> _Your goal_
Give the listing back in full, exactly as written, with the pictures removed.

Start of Block

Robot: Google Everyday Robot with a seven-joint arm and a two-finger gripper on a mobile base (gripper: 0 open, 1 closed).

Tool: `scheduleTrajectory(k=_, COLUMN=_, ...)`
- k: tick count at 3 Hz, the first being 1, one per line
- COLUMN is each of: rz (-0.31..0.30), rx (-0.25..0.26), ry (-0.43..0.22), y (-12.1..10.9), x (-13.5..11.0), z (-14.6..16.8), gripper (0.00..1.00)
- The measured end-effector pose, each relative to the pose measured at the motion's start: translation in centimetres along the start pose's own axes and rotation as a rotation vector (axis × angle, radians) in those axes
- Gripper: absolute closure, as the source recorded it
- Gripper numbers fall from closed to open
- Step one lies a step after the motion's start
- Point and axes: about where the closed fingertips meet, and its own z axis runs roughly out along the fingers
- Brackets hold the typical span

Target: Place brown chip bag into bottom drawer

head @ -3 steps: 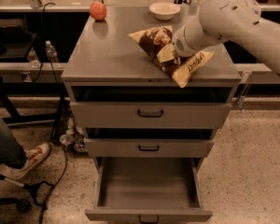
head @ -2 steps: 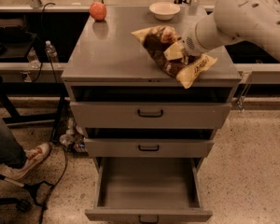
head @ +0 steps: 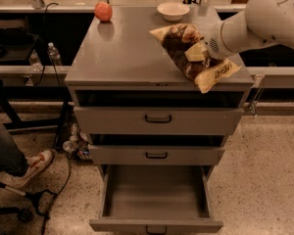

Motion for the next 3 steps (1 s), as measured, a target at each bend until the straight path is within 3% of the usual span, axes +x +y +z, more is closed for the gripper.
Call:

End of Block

> _Solution for this task_
Robot: Google Everyday Robot with a seven-joint arm and a two-finger gripper on a mobile base (gripper: 0 open, 1 closed).

Tool: `scheduleTrajectory(k=_, COLUMN=_, ...)`
- k: tick count at 3 Hz, the first being 1, one per line
- COLUMN is each of: rz (-0.31..0.30), rx (-0.25..0.26), ry (-0.43..0.22), y (-12.1..10.9), x (-13.5..11.0), z (-14.6..16.8), gripper (0.00..1.00)
- The measured end-effector pose, each relative to the pose measured at the motion's start: translation in centimetres along the start pose's own axes and rotation as a rotation vector (axis × angle, radians) in those axes
- Gripper: absolute closure, as the source recorded it
- Gripper numbers fall from closed to open
- Step one lies a step after the motion's start
- Point and axes: about where the closed fingertips meet, and its own z axis runs roughly out along the fingers
- Brackets hold the typical span

Target: Place brown chip bag into bottom drawer

head @ -3 steps: 
head @ -2 steps: 
head @ +0 steps: 

Motion for the next 3 steps (1 s), as measured, a target at each bend until the straight path is within 3% of the usual span, axes +x +y +z, more is closed for the gripper.
Call:

The answer given above is complete.